**To do:** Exactly as shown below, retype every line of the data.

Information shown Block Start

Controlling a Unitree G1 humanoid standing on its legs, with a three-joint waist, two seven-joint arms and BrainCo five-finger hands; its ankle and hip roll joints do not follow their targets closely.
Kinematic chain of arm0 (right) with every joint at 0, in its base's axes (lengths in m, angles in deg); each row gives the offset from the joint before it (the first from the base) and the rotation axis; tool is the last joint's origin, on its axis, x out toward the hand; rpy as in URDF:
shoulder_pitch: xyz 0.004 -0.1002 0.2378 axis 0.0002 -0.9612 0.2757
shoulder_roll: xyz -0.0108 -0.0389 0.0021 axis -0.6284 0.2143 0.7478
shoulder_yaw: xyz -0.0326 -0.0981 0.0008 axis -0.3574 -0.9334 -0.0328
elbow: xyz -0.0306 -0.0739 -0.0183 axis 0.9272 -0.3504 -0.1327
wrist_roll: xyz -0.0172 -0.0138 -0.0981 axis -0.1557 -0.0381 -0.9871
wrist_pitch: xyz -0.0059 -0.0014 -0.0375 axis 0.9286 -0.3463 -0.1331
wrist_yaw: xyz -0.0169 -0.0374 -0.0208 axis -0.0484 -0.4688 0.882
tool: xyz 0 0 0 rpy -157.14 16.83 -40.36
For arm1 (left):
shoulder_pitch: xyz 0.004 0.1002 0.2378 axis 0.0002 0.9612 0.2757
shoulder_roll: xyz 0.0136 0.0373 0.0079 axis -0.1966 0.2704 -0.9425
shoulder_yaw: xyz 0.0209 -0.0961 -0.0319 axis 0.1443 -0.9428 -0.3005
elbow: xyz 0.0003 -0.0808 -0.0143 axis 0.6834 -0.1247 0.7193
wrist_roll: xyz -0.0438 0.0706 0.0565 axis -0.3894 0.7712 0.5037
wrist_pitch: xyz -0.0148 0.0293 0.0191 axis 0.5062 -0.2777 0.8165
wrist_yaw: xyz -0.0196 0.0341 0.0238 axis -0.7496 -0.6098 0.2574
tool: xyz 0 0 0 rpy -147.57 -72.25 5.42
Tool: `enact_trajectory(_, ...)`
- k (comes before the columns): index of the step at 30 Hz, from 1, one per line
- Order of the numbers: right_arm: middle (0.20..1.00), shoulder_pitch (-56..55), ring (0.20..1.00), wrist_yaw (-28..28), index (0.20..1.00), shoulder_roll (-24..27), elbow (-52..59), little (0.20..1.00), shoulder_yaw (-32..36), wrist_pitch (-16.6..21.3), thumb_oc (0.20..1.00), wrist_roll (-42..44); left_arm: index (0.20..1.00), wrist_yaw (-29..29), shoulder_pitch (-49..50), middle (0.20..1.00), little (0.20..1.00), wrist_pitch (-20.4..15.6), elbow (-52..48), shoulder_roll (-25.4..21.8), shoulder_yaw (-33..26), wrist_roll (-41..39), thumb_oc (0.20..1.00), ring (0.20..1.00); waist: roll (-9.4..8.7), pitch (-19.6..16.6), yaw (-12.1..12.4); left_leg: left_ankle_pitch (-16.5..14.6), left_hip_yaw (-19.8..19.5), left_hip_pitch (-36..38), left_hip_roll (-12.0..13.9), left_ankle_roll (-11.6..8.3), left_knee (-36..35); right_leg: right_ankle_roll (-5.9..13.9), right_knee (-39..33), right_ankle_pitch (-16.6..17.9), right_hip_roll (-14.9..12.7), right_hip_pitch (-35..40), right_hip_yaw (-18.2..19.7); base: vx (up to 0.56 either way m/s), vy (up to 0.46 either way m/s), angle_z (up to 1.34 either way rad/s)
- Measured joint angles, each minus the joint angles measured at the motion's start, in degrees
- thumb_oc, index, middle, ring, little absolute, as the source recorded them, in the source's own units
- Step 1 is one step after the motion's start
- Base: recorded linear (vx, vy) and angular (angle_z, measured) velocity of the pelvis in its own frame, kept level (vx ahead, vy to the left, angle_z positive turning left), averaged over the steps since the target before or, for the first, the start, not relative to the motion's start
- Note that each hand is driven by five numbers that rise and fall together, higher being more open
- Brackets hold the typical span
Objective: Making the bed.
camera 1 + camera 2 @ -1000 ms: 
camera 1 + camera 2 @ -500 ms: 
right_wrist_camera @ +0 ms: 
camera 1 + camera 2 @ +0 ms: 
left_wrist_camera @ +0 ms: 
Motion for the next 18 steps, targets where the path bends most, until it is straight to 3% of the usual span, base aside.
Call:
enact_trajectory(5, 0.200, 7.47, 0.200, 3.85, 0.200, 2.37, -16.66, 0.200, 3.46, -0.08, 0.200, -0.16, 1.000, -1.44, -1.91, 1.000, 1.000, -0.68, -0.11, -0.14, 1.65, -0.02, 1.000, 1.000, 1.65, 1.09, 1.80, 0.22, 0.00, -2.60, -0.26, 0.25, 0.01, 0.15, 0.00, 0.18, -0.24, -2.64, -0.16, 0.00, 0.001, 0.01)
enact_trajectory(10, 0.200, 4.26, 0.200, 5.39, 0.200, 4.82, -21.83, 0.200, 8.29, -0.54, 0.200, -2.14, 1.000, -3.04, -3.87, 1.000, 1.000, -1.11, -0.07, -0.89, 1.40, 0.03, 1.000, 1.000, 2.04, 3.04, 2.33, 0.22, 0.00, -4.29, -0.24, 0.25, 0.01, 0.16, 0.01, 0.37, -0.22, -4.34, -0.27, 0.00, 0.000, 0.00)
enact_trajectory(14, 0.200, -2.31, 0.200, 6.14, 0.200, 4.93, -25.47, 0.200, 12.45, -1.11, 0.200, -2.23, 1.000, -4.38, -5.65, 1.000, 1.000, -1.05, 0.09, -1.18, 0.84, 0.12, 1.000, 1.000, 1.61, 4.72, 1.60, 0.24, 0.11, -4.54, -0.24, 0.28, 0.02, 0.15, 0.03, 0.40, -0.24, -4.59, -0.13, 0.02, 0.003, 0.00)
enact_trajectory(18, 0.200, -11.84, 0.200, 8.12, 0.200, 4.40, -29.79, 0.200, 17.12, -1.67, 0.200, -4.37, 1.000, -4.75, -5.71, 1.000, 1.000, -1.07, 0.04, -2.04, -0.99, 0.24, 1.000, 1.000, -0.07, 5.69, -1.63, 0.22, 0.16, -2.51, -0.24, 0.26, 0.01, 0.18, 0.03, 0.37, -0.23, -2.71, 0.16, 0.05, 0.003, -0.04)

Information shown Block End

**Reply to the exercise:**
Controlling a Unitree G1 humanoid standing on its legs, with a three-joint waist, two seven-joint arms and BrainCo five-finger hands; its ankle and hip roll joints do not follow their targets closely.
Kinematic chain of arm0 (right) with every joint at 0, in its base's axes (lengths in m, angles in deg); each row gives the offset from the joint before it (the first from the base) and the rotation axis; tool is the last joint's origin, on its axis, x out toward the hand; rpy as in URDF:
shoulder_pitch: xyz 0.004 -0.1002 0.2378 axis 0.0002 -0.9612 0.2757
shoulder_roll: xyz -0.0108 -0.0389 0.0021 axis -0.6284 0.2143 0.7478
shoulder_yaw: xyz -0.0326 -0.0981 0.0008 axis -0.3574 -0.9334 -0.0328
elbow: xyz -0.0306 -0.0739 -0.0183 axis 0.9272 -0.3504 -0.1327
wrist_roll: xyz -0.0172 -0.0138 -0.0981 axis -0.1557 -0.0381 -0.9871
wrist_pitch: xyz -0.0059 -0.0014 -0.0375 axis 0.9286 -0.3463 -0.1331
wrist_yaw: xyz -0.0169 -0.0374 -0.0208 axis -0.0484 -0.4688 0.882
tool: xyz 0 0 0 rpy -157.14 16.83 -40.36
For arm1 (left):
shoulder_pitch: xyz 0.004 0.1002 0.2378 axis 0.0002 0.9612 0.2757
shoulder_roll: xyz 0.0136 0.0373 0.0079 axis -0.1966 0.2704 -0.9425
shoulder_yaw: xyz 0.0209 -0.0961 -0.0319 axis 0.1443 -0.9428 -0.3005
elbow: xyz 0.0003 -0.0808 -0.0143 axis 0.6834 -0.1247 0.7193
wrist_roll: xyz -0.0438 0.0706 0.0565 axis -0.3894 0.7712 0.5037
wrist_pitch: xyz -0.0148 0.0293 0.0191 axis 0.5062 -0.2777 0.8165
wrist_yaw: xyz -0.0196 0.0341 0.0238 axis -0.7496 -0.6098 0.2574
tool: xyz 0 0 0 rpy -147.57 -72.25 5.42
Tool: `enact_trajectory(_, ...)`
- k (comes before the columns): index of the step at 30 Hz, from 1, one per line
- Order of the numbers: right_arm: middle (0.20..1.00), shoulder_pitch (-56..55), ring (0.20..1.00), wrist_yaw (-28..28), index (0.20..1.00), shoulder_roll (-24..27), elbow (-52..59), little (0.20..1.00), shoulder_yaw (-32..36), wrist_pitch (-16.6..21.3), thumb_oc (0.20..1.00), wrist_roll (-42..44); left_arm: index (0.20..1.00), wrist_yaw (-29..29), shoulder_pitch (-49..50), middle (0.20..1.00), little (0.20..1.00), wrist_pitch (-20.4..15.6), elbow (-52..48), shoulder_roll (-25.4..21.8), shoulder_yaw (-33..26), wrist_roll (-41..39), thumb_oc (0.20..1.00), ring (0.20..1.00); waist: roll (-9.4..8.7), pitch (-19.6..16.6), yaw (-12.1..12.4); left_leg: left_ankle_pitch (-16.5..14.6), left_hip_yaw (-19.8..19.5), left_hip_pitch (-36..38), left_hip_roll (-12.0..13.9), left_ankle_roll (-11.6..8.3), left_knee (-36..35); right_leg: right_ankle_roll (-5.9..13.9), right_knee (-39..33), right_ankle_pitch (-16.6..17.9), right_hip_roll (-14.9..12.7), right_hip_pitch (-35..40), right_hip_yaw (-18.2..19.7); base: vx (up to 0.56 either way m/s), vy (up to 0.46 either way m/s), angle_z (up to 1.34 either way rad/s)
- Measured joint angles, each minus the joint angles measured at the motion's start, in degrees
- thumb_oc, index, middle, ring, little absolute, as the source recorded them, in the source's own units
- Step 1 is one step after the motion's start
- Base: recorded linear (vx, vy) and angular (angle_z, measured) velocity of the pelvis in its own frame, kept level (vx ahead, vy to the left, angle_z positive turning left), averaged over the steps since the target before or, for the first, the start, not relative to the motion's start
- Note that each hand is driven by five numbers that rise and fall together, higher being more open
- Brackets hold the typical span
Objective: Making the bed.
camera 1 + camera 2 @ -1000 ms: 
camera 1 + camera 2 @ -500 ms: 
right_wrist_camera @ +0 ms: 
camera 1 + camera 2 @ +0 ms: 
left_wrist_camera @ +0 ms: 
Motion for the next 18 steps, targets where the path bends most, until it is straight to 3% of the usual span, base aside.
Call:
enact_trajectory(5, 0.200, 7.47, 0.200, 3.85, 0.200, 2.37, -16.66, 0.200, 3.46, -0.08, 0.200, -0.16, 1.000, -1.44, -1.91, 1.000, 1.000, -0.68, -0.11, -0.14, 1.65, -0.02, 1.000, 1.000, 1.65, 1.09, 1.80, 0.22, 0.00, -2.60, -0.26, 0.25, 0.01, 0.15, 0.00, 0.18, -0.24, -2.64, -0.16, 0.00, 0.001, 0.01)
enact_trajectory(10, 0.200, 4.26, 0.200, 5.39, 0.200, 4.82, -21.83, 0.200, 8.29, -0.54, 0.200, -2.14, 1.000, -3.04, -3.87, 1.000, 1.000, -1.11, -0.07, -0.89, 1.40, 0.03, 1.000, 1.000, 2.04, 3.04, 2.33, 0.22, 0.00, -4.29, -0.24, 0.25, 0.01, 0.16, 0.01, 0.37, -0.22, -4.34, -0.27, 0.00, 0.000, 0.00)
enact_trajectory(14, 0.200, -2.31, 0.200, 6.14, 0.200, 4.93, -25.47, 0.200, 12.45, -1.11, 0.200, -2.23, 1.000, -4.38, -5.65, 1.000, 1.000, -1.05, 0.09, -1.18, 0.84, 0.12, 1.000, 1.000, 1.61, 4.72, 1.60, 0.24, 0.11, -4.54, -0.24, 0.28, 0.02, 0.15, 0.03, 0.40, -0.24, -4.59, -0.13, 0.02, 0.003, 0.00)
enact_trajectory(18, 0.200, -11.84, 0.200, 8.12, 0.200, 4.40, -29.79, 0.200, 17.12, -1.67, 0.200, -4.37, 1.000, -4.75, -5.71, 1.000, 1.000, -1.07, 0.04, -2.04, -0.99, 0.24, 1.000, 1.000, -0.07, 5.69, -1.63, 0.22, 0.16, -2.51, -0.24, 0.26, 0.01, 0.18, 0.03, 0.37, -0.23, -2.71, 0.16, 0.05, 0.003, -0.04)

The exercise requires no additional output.